The timber windows were all replaced with new, double- glazed units. The thermally-broken frames were made in New Zealand from uPVC; the glass has low-e coating and argon fill. This improved the insulation value of the glazing by 150 %. This was particularly important on the added top floor, which has extensive glazing. The new windows, as per the original design, are set back into the block walls and provide ventilation in accordance with the Building Code. Insulation was returned to the window frames (see Fig. 2), meaning no thermal bridges and no risk of mould.
Section of typical window head and sill showing the external insulation wrapping into the opening (no internal insulation).This creates concrete walls and window surroundings that are warm and dry, everywhere.
The rigid EPS insulation panels can be cut to any shape and the architects put this to good use. Additional fa ade elements were constructed from blocks of foam and these serve to accentuate the Art Deco appearance and unify the original structure with the top floor addition. Three new apartments were created on the previously open plan top floor, substantially adding to the property’s yield.
The only compromises are very minor thermal bridging where the walls connect to the uninsulated slab on grade (the suspended concrete slab was insulated), the ventilation and some minor thermal bridging it was deemed uneconomic to fix.

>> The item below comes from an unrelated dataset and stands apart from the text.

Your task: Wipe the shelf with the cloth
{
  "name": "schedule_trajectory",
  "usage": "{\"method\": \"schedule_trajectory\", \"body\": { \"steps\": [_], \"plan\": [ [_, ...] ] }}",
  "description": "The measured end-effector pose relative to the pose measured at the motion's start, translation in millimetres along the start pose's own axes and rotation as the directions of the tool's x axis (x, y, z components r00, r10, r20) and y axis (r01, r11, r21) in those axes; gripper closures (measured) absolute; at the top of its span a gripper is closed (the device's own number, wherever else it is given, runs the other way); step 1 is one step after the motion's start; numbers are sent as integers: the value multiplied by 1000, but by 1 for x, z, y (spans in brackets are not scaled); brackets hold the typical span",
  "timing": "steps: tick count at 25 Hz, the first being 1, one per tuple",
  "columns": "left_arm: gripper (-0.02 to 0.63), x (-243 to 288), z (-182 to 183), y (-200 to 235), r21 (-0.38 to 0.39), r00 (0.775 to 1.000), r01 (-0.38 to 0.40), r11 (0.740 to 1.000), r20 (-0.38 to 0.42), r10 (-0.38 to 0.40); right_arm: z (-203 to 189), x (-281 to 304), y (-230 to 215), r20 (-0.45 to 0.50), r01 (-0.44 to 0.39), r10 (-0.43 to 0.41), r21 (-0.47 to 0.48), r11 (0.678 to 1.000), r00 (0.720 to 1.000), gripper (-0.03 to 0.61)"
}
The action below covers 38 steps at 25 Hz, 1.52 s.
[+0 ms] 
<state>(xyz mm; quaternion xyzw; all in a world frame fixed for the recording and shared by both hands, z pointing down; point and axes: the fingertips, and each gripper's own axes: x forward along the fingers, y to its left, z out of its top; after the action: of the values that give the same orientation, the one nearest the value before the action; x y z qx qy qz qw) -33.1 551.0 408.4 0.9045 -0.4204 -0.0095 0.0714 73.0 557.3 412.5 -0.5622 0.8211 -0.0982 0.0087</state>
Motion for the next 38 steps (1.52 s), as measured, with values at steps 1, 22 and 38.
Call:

Wellington City Council mandates a certain volume of mechanical ventilation be supplied to each bedroom in apartment buildings within the CBD. This was achieved by installing fans to the exterior in bedroom walls that bring in fresh air from outside. To counter the draughts created in Wellington’s cold winters, small electric resistance heaters were fitted to pre-warm the incoming air. Extractor fans were also fitted over hobs in kitchens and in bathrooms.
With a complete, modern exterior insulation system and new joinery, this building now performs as well as any brand new building built in Europe. The chosen solution is best practice from the point of view of building durability, performance and comfort.